--- Given data Enclosed Below ---
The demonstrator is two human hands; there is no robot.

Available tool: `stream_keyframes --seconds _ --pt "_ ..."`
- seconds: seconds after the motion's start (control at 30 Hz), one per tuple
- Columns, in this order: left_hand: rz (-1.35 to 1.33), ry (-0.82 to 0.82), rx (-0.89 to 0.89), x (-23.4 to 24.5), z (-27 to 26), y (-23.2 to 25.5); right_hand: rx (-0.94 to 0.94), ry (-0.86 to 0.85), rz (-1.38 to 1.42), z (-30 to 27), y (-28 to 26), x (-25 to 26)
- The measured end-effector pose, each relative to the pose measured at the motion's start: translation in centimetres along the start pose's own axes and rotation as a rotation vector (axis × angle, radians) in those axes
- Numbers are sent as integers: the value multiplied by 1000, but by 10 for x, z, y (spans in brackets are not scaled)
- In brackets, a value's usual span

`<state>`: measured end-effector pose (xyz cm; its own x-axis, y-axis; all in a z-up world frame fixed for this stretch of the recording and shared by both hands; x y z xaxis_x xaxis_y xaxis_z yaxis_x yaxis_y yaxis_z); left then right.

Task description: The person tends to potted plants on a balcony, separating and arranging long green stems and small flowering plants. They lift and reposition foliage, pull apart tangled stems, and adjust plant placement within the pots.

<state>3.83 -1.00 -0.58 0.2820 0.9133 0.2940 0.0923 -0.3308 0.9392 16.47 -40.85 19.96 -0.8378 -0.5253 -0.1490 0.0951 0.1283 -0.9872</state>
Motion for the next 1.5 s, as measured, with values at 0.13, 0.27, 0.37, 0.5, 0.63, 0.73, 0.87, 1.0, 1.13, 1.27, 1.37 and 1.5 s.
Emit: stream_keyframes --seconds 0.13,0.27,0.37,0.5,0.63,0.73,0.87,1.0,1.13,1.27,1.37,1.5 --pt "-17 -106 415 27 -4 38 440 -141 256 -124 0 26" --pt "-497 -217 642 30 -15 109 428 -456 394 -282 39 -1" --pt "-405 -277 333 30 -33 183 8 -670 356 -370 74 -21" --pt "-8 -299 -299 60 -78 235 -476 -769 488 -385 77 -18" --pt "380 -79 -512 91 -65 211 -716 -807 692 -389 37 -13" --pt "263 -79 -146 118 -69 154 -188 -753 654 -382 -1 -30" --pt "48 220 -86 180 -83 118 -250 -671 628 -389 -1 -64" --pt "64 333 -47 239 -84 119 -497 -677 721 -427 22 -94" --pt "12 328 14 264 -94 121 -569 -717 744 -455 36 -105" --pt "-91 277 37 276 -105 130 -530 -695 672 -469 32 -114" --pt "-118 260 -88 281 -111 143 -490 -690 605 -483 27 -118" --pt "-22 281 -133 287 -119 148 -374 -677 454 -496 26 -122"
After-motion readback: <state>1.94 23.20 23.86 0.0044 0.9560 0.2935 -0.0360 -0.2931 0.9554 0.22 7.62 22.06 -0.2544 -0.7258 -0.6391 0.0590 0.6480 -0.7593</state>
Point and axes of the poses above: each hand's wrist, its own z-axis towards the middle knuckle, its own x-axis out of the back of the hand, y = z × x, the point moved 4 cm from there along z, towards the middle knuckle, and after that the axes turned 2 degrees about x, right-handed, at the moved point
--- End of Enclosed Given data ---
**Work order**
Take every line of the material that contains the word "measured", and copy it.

**Expected output**
- The measured end-effector pose, each relative to the pose measured at the motion's start: translation in centimetres along the start pose's own axes and rotation as a rotation vector (axis × angle, radians) in those axes
`<state>`: measured end-effector pose (xyz cm; its own x-axis, y-axis; all in a z-up world frame fixed for this stretch of the recording and shared by both hands; x y z xaxis_x xaxis_y xaxis_z yaxis_x yaxis_y yaxis_z); left then right.
Motion for the next 1.5 s, as measured, with values at 0.13, 0.27, 0.37, 0.5, 0.63, 0.73, 0.87, 1.0, 1.13, 1.27, 1.37 and 1.5 s.

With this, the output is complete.